Cargo Deck Area Fire Main System

Capacity: 

The total combined capacity of the fire pumps and fire main diameter are to be sufficient to supply the required pressure and volume for adequate and simultaneous operation of the following:

i) Fire main system required by 4-7-3/1.5.6 of the Marine Vessel Rules, supplying four (4) hoses on the weather deck at the pressure identified in 2/3.5 below, equally divided between both sides,

ii) A flow rate of water through the required number of monitors equivalent to 2.0 liters/min/m2 (0.05 gal/min/ft2) times the maximum projected area of the combined faces of the largest bay (forward and aft) that could be engaged in a fire, but not less than the minimum capacity of the required monitors [see 2/5.3iii)],

iii) Water mist lance,

iv) Any additional water arrangements required by 4-7-2/7.3 of the Marine Vessel Rules for dry cargo spaces intended to carry dangerous goods,

v) Any other fixed fire-fighting systems served by the fire pumps that could be expected to operate at the same time, and

vi) If applicable, the fixed water-spray system for hatch covers, see 4/3.1.

vii) The application of water on container bays forward and aft of a bay engaged in a fire as specified in 2/3.11

The drainage of the cargo holds is to be independent of the cargo area fire main system.
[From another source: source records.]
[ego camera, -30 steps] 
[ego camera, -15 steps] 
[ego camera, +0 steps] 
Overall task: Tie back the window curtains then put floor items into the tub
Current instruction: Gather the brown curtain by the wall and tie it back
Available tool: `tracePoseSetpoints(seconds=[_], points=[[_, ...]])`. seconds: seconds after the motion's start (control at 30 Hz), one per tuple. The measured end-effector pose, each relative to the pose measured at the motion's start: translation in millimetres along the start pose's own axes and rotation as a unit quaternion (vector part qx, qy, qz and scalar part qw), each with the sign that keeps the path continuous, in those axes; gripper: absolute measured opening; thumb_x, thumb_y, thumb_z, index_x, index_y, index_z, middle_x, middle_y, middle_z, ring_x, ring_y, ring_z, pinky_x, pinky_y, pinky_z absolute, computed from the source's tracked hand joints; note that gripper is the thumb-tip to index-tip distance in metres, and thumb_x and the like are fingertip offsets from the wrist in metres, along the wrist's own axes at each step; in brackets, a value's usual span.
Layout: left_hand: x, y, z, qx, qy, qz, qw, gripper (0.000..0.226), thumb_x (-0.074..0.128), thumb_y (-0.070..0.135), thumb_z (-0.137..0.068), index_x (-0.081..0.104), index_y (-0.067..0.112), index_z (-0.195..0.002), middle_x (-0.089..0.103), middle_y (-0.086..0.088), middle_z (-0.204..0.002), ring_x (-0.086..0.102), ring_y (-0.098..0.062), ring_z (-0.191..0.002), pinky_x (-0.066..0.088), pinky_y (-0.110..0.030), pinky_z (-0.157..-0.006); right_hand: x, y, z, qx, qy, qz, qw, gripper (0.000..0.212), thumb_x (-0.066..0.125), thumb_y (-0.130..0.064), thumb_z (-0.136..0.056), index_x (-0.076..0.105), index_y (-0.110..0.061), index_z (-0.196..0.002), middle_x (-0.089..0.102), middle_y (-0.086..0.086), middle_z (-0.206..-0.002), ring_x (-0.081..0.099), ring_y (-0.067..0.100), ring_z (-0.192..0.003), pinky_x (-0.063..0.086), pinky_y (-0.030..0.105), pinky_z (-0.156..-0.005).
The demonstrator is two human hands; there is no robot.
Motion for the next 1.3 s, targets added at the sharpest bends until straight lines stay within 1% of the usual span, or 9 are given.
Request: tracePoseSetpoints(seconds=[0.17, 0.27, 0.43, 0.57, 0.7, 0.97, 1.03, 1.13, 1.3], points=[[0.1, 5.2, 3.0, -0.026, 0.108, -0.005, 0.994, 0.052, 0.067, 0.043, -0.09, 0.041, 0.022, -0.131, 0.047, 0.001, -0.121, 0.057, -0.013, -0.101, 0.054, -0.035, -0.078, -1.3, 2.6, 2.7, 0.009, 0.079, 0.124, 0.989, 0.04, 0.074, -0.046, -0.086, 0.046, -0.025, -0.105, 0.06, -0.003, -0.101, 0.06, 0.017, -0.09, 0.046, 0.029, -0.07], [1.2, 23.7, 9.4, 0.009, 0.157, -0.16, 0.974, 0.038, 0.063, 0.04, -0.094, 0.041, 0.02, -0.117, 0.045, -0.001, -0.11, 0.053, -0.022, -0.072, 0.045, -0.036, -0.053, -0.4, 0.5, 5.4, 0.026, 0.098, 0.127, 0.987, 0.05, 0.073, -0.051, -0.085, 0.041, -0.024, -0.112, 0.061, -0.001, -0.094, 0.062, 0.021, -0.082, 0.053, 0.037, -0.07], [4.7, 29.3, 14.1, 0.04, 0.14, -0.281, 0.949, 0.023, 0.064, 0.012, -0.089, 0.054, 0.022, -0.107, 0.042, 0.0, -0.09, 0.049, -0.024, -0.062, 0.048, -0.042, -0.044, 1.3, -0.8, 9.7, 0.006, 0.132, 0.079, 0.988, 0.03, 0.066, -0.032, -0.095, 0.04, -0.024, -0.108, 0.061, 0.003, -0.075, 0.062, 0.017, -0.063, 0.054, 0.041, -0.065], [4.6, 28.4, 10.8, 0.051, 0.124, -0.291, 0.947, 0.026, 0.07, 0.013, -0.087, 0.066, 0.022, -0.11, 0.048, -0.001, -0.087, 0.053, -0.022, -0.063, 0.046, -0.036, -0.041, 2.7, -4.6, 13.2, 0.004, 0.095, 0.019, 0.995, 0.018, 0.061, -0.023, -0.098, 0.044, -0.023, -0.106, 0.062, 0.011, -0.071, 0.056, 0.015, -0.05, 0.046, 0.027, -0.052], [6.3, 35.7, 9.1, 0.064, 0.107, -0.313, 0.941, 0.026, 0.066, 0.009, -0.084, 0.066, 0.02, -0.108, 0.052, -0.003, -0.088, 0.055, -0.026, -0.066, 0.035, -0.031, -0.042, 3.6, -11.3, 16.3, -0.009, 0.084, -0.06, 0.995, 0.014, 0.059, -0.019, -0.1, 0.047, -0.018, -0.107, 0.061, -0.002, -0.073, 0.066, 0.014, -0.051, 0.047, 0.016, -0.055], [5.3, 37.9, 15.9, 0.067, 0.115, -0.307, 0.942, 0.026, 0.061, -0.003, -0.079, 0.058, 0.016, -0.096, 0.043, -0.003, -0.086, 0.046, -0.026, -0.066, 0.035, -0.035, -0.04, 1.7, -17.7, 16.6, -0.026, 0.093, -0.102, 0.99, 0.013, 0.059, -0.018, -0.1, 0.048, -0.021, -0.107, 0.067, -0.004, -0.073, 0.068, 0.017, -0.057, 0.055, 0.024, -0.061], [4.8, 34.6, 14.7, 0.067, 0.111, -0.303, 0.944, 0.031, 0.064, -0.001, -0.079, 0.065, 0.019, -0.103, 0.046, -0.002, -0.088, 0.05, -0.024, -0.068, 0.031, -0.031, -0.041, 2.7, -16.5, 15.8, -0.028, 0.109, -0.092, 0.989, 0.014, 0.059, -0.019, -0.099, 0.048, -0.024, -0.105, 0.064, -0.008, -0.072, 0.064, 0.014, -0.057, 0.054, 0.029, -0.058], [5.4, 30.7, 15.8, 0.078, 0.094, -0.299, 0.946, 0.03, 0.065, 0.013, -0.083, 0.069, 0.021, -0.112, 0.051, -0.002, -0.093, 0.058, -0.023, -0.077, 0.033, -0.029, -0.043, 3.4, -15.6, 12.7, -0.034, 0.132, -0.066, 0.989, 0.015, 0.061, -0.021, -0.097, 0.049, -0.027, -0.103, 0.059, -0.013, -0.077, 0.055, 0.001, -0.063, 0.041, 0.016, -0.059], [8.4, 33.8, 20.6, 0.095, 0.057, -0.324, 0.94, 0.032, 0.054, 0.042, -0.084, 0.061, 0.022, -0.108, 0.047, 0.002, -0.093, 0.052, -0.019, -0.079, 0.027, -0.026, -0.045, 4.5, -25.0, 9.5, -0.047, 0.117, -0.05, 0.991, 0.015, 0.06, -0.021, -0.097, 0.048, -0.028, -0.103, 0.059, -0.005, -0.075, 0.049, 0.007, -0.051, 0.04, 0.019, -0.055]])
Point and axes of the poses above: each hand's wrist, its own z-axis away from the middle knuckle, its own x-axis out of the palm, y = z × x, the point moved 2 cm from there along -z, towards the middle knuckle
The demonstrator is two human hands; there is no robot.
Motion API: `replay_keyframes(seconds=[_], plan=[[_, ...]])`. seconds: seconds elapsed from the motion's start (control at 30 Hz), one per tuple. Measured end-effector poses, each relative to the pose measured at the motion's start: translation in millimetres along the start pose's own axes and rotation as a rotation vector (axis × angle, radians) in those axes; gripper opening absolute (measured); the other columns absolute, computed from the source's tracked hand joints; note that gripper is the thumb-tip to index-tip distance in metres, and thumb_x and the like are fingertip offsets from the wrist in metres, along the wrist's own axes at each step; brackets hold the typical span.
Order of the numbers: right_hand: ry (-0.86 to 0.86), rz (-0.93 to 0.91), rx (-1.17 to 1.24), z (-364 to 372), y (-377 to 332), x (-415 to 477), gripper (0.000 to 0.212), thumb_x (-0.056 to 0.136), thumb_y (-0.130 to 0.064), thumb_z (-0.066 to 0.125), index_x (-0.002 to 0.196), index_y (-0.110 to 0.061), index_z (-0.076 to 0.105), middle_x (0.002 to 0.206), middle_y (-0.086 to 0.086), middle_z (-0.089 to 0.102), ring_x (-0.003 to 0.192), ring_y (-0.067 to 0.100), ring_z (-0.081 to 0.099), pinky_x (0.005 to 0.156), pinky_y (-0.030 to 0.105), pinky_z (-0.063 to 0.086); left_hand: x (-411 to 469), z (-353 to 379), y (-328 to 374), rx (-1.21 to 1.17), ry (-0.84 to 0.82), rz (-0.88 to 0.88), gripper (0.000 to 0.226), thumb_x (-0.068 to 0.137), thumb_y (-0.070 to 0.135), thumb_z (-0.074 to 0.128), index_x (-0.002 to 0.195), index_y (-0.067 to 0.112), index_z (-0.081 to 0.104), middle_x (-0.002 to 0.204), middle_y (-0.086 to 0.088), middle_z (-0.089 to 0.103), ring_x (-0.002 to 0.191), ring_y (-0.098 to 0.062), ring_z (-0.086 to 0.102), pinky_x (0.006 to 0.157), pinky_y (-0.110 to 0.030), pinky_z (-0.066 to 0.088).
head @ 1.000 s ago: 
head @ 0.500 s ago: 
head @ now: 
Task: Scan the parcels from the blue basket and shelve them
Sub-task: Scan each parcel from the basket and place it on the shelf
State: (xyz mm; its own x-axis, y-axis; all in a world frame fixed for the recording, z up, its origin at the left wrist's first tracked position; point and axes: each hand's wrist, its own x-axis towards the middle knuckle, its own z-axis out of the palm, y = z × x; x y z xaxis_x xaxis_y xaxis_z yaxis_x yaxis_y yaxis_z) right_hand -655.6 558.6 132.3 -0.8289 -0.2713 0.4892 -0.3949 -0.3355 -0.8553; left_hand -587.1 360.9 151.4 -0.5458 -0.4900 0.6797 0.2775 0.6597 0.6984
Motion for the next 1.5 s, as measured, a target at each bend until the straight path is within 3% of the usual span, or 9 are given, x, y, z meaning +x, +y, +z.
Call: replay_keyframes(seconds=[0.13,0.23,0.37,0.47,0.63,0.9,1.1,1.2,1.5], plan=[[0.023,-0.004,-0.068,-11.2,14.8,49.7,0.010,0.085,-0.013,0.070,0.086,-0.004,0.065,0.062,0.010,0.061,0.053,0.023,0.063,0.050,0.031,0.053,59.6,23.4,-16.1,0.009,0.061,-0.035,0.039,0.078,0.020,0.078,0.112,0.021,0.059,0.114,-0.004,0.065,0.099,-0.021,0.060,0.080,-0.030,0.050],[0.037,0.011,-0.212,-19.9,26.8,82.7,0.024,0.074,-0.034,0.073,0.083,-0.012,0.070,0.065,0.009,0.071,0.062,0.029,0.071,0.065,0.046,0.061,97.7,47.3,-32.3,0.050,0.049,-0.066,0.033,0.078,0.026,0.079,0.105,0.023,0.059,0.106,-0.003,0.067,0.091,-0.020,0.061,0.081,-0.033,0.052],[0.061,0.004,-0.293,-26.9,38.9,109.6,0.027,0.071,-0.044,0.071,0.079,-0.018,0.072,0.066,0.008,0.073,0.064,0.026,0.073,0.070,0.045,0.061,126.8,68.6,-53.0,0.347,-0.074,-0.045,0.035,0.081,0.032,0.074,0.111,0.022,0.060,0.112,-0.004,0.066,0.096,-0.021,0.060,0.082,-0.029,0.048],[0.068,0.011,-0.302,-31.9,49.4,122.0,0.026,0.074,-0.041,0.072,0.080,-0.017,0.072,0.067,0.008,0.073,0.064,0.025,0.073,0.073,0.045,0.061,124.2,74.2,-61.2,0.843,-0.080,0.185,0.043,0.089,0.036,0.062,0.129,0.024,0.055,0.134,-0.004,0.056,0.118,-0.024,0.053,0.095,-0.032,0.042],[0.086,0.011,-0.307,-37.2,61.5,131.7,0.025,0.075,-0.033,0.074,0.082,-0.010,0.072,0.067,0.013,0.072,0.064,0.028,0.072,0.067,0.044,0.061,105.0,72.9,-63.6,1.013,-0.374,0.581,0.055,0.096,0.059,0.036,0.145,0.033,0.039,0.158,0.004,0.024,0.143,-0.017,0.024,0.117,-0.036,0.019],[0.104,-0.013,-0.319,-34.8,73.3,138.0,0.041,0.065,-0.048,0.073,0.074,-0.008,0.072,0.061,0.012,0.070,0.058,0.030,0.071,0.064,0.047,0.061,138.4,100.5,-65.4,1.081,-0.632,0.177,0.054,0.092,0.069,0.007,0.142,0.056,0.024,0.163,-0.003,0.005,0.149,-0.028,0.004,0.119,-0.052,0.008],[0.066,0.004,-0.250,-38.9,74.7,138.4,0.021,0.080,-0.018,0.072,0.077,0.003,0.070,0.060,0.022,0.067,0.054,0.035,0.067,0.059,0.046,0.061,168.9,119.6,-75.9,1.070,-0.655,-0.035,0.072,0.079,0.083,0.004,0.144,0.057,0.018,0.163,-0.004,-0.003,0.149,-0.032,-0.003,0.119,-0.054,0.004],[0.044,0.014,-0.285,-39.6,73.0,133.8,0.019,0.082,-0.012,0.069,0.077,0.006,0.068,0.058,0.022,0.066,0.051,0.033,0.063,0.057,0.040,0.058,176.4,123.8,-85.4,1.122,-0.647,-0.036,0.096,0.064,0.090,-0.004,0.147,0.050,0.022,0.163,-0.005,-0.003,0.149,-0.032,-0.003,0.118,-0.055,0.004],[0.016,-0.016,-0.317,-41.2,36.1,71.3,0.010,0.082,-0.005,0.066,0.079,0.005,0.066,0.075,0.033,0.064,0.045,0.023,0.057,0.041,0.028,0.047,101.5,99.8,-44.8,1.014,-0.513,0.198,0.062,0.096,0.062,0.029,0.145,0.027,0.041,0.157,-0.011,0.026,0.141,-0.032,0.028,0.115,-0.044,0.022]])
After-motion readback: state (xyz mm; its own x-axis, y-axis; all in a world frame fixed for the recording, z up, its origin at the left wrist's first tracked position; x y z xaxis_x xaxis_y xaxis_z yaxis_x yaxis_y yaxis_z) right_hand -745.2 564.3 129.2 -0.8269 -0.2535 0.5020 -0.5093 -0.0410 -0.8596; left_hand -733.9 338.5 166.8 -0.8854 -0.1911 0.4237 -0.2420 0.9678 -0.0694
Dewatering of the cargo holds by eductors supplied from the fire pumps may be used provided the available capacity is adequate to simultaneously supply all required firefighting services as well as the eductors of any two adjacent holds.

Pressure:

With the combined fire pumps in operation, the system is to be capable of delivering the quantity of water necessary to simultaneously supply all required mobile water monitors at the most hydraulically remote location at the required flow rate and with the pressure necessary to reach the top tier of the containers on deck  along with all other fire-fighting systems and equipment identified above in 2/3.3 at their required flow rates and pressures while maintaining the following minimum pressures at all hydrants on the vessel:

i) Vessels of 6,000 gross tonnage and upwards: 0.27 N/mm2 (2.8 kgf/cm2, 40 psi)

ii) Vessels less than 6,000 gross tonnage: 0.25 N/mm2 (2.6 kgf/cm2, 37 psi)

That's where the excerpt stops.